First, correlations were conducted to check for multicollinearity between predictor variables. Second, chi-square analyses were run to examine differences in daily stressor exposure (stressor day vs. nonstressor day) between married and widowed participants (Hypothesis 1) for any stressors and for the specific stressor types (interpersonal stressors, home stressors, and network stressors).

Stressor reactivity.—

Second, reactivity models were estimated using multilevel models (MLM) with PROC Mixed in SAS Version 9.2. Because WP and BP predictors can provide unique information about how individuals vary from their own average and how individuals vary from each other, both WP and BP predictors of the two outcome variables were estimated (Curran & Bauer, 2011). Prior to conducting analyses, an unconditional model was run to calculate the intraclass correlation coefficient to determine the proportion of WP and BP variability in both negative affect and physical symptoms. Results of the unconditional models suggest that 67% of the variability in daily physical symptoms was between participants, and 33% of the variability was within participants. For daily negative affect, 46% of the variability was BP and 54% of the variability was WP. MLM estimated the WP and BP effects of interpersonal stressors, home stressors, and network stressors as predictors of negative affect (Model 1) and number of physical health symptoms (Model 2). For the WP analyses, the stressor variable was coded as 1 for days when the participant reported a stressor and 0 for days when the person did not report a stressor, and the variable was also person-mean centered for multilevel analyses to examine how participants vary from their own average (Hypothesis 2). For the BP analyses, we aggregated the number of daily stressors over the course of 8 days for each person (Hypothesis 3).
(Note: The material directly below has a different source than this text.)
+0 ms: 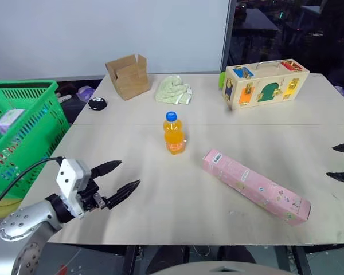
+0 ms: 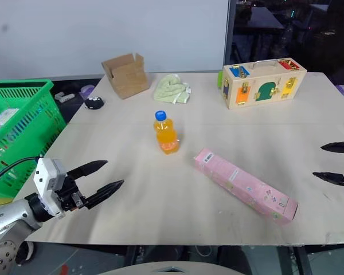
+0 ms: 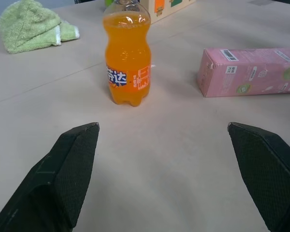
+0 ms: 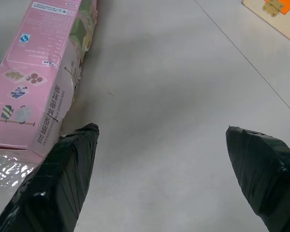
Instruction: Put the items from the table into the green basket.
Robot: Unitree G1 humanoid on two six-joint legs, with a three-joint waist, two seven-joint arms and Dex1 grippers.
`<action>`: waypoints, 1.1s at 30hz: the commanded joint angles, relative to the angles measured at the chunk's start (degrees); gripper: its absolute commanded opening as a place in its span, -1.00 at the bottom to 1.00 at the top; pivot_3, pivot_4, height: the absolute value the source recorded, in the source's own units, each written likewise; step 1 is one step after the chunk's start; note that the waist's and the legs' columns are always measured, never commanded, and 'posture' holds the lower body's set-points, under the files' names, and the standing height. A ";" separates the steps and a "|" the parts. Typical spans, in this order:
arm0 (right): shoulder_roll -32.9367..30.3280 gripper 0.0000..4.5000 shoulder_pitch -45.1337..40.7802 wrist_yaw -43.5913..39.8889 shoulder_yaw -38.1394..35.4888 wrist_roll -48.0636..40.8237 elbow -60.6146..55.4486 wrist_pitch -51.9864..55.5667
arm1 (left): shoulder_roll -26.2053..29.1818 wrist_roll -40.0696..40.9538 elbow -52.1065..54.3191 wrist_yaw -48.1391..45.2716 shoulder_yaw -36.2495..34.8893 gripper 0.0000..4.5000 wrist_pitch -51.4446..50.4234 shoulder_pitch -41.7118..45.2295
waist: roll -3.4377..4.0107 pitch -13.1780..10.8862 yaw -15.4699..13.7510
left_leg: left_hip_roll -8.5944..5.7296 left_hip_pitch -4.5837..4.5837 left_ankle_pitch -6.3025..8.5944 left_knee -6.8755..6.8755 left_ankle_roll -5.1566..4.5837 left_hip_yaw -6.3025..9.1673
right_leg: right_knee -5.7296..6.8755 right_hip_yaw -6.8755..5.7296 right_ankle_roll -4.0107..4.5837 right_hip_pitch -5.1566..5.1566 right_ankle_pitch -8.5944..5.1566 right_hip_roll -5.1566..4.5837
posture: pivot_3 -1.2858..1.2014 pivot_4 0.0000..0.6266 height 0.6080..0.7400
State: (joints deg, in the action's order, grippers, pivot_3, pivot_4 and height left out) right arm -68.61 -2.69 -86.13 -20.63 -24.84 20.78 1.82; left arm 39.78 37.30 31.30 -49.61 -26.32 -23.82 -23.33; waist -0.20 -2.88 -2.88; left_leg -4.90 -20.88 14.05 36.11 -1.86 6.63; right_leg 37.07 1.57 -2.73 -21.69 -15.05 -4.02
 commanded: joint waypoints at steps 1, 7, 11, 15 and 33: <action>1.36 1.00 0.92 0.20 -0.39 -2.86 -7.48 3.91 | 0.14 1.13 2.45 0.05 -0.87 0.98 0.92 1.20 | 0.00 0.00 -0.05 | 0.00 0.00 0.00 0.00 0.00 0.00 | 0.00 0.00 0.00 0.00 0.00 0.00 | 0.08 -1.00 1.00; 7.08 1.00 3.09 17.88 3.31 -12.33 -39.54 27.22 | 1.76 2.84 5.04 -4.43 3.37 0.98 2.31 6.36 | 0.27 0.12 -0.27 | 0.16 -0.07 0.00 0.11 0.01 0.05 | 0.09 -0.02 -0.04 -0.03 0.00 0.12 | 0.08 -1.00 1.00; 7.23 1.00 -0.60 23.15 7.18 -16.29 -45.64 38.40 | 4.81 2.42 6.77 -10.43 5.90 0.98 3.66 6.04 | 0.05 0.09 -0.67 | 0.10 -0.10 0.02 0.14 0.00 -0.01 | 0.04 0.01 -0.03 -0.06 0.02 0.08 | 0.07 -1.00 1.00; 5.28 1.00 2.13 24.39 10.10 -14.25 -51.10 41.39 | 6.18 1.52 8.61 -11.85 8.64 0.98 4.09 6.08 | -0.02 0.09 -1.39 | 0.10 -0.20 0.08 0.15 -0.02 0.03 | -0.11 -0.08 -0.02 -0.05 0.02 0.04 | 0.08 -1.00 1.00; 6.87 1.00 5.37 39.21 23.53 -3.24 -52.92 53.21 | 7.34 3.74 13.93 -9.53 11.39 0.98 1.80 4.91 | -0.12 0.09 -1.34 | 0.11 -0.28 0.06 0.21 -0.13 0.04 | -0.17 -0.14 -0.07 -0.07 0.04 0.07 | 0.09 -1.00 1.00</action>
State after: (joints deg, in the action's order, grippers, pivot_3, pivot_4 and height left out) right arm -61.94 3.92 -47.38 1.67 -29.12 -32.07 54.23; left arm 46.67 40.12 44.38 -58.96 -15.08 -22.38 -19.18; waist -0.32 -2.79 -4.22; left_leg -4.79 -21.15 14.11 36.31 -1.99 6.66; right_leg 36.90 1.44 -2.80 -21.76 -15.01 -3.94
Finally, the interactions between stressors and marital status were also entered into each model to examine the extent to which marital status moderates emotional and physical reactivity to daily stressors (Hypothesis 4). For all analyses, covariates were grand-mean centered. In both Models 1 and 2, age, gender, and education were included as covariates because there were group differences in those covariates for married and older adults. Depressive symptoms were included as a covariate because of the significant relationship with the outcome variables. Race was not included in the models because there were no significant group differences, and it was not significantly related to either outcome variable. Day of data collection (i.e., time) was included as a covariate in all models because there was a significant decrease in the reporting of physical symptoms and negative affect over the course of the 8 days of data collection.

Results

Exposure to Daily Stressors by Marital Status

Contrary to our hypothesis, married participants reported experiencing “any stressor” on a greater percentage of days than widowed participants (26.8% vs. 21.0%, p < .001). Married participants also reported experiencing an interpersonal stressor on a significantly greater percentage of days than widowed participants (16.7% and 12.5%, p < .001). Both married and widowed participants reported experiencing home stressors on approximately 6% of days, and network stressors were reported on approximately 5% of days, and there were no group differences (p > .05).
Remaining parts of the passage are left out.